Historique
Le projet d'épuration de la Ville de Val-d'Or a été réalisé en 1984 et 1985 au coût de 18 millions et subventionné à 90% par le ministère de l'Environnement du Québec. Ce projet comprenait l'implantation de collecteurs interceptant tous les égouts de la municipalité de Val-d'Or, la construction de la station d'épuration, quatre stations de relèvement et la station de pompage principale.
Fonctionnement
Les eaux sont acheminées à la station de pompage principale située sur le boulevard Tétrault, entre le boulevard Jean-Jacques Cossette et chemin Sullivan. C'est dans cet édifice que sont d'abord pompées toutes les eaux usées de la municipalité avant d'être envoyées à la station d'épuration. La station de pompage, un édifice de trois étages mais surtout en profondeur, est donc équipée pour faire subir un premier traitement aux eaux usées.
L'eau à ce stade du traitement est débarrassée de tout objet grossier (bois, sable, cailloux). Le mélange eau-matières organiques est ensuite pompé à l'aide de deux pompes de 250 h.p. vers la station d'épuration située à quelque 4,5 kilomètres de la station de pompage principale. La station d'épuration est située à la sortie ouest de la ville direction Malartic.
Mais c'est à la station d'épuration que le véritable travail s'effectue. Les eaux sont d'abord dirigées vers l'un des deux chenaux d'oxydation où, grâce à des cultures biologiques, elles subissent un premier traitement. L'eau séjournera environ 20 heures à l'intérieur de ce bassin en forme de piste de course ayant une capacité de 4 850 m3 chacun.
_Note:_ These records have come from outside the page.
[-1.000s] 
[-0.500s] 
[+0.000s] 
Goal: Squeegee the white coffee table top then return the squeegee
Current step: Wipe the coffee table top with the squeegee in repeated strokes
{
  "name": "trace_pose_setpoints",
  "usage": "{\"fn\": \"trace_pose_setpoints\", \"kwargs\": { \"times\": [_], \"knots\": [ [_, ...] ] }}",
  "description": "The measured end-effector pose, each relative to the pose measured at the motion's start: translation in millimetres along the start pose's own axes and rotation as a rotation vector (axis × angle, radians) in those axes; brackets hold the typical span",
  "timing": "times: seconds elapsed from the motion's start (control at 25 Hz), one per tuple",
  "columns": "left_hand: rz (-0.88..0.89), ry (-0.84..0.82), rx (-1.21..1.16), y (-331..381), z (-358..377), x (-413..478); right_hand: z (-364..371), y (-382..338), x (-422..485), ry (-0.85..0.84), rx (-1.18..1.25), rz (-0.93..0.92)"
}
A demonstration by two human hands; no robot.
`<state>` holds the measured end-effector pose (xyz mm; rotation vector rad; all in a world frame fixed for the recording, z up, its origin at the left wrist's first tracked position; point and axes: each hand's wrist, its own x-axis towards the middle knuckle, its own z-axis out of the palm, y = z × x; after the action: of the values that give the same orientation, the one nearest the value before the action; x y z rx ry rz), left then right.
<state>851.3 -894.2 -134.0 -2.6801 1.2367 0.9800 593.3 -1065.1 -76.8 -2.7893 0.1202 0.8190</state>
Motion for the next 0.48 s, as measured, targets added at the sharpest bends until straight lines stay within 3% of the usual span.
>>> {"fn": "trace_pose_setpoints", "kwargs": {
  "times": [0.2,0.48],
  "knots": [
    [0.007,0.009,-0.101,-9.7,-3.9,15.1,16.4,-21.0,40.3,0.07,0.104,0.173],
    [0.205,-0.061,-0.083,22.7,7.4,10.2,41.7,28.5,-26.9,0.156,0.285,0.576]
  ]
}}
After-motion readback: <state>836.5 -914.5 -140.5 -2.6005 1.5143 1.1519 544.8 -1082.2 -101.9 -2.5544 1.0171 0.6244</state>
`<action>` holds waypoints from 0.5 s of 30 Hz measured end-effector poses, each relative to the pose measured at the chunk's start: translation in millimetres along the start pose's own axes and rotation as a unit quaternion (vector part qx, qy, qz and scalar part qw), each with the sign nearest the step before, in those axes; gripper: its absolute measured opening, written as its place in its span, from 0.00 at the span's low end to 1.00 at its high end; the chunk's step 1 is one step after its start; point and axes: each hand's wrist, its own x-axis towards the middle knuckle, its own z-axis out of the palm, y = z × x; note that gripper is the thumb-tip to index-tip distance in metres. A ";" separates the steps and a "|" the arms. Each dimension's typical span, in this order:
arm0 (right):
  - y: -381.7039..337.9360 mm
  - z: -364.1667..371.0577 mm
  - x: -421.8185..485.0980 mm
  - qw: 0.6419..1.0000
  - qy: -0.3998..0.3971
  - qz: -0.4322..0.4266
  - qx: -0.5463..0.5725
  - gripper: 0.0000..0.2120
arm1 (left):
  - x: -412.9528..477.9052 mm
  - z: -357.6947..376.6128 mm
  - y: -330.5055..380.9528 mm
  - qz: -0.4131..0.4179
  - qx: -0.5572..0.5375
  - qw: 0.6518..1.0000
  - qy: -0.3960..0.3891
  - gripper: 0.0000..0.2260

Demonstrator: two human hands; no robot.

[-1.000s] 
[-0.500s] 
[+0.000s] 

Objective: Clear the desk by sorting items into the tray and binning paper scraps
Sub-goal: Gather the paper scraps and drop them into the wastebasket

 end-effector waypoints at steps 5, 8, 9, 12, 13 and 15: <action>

Elles sont ensuite détournées vers l'un des deux clarificateurs. Les bactéries y poursuivent leur travail. Une partie des eaux est alors claire et peut être déversée dans le lac De Montigny. Le reste ressemble de plus en plus à de la boue. Ces boues sont alors acheminées, soit au chenal d'oxydation pour subir un autre traitement complet, soit vers l'épaississeur dont la fonction, comme son nom l'indique, est d'épaissir les boues qui seront ensuite dirigées vers une presse pour faire des « gâteaux » de boue. Ce qui reste d'eau a déjà été déversé dans le lac et c'est de l'eau propre.
Il reste alors des « gâteaux » de boue à se débarrasser. Conjointement avec les industries forestières, le Ministère des Ressources naturelles et la Municipalité, les boues sont utilisées comme fertilisant sur le matériel de recouvrement des champs à résidus miniers de la région.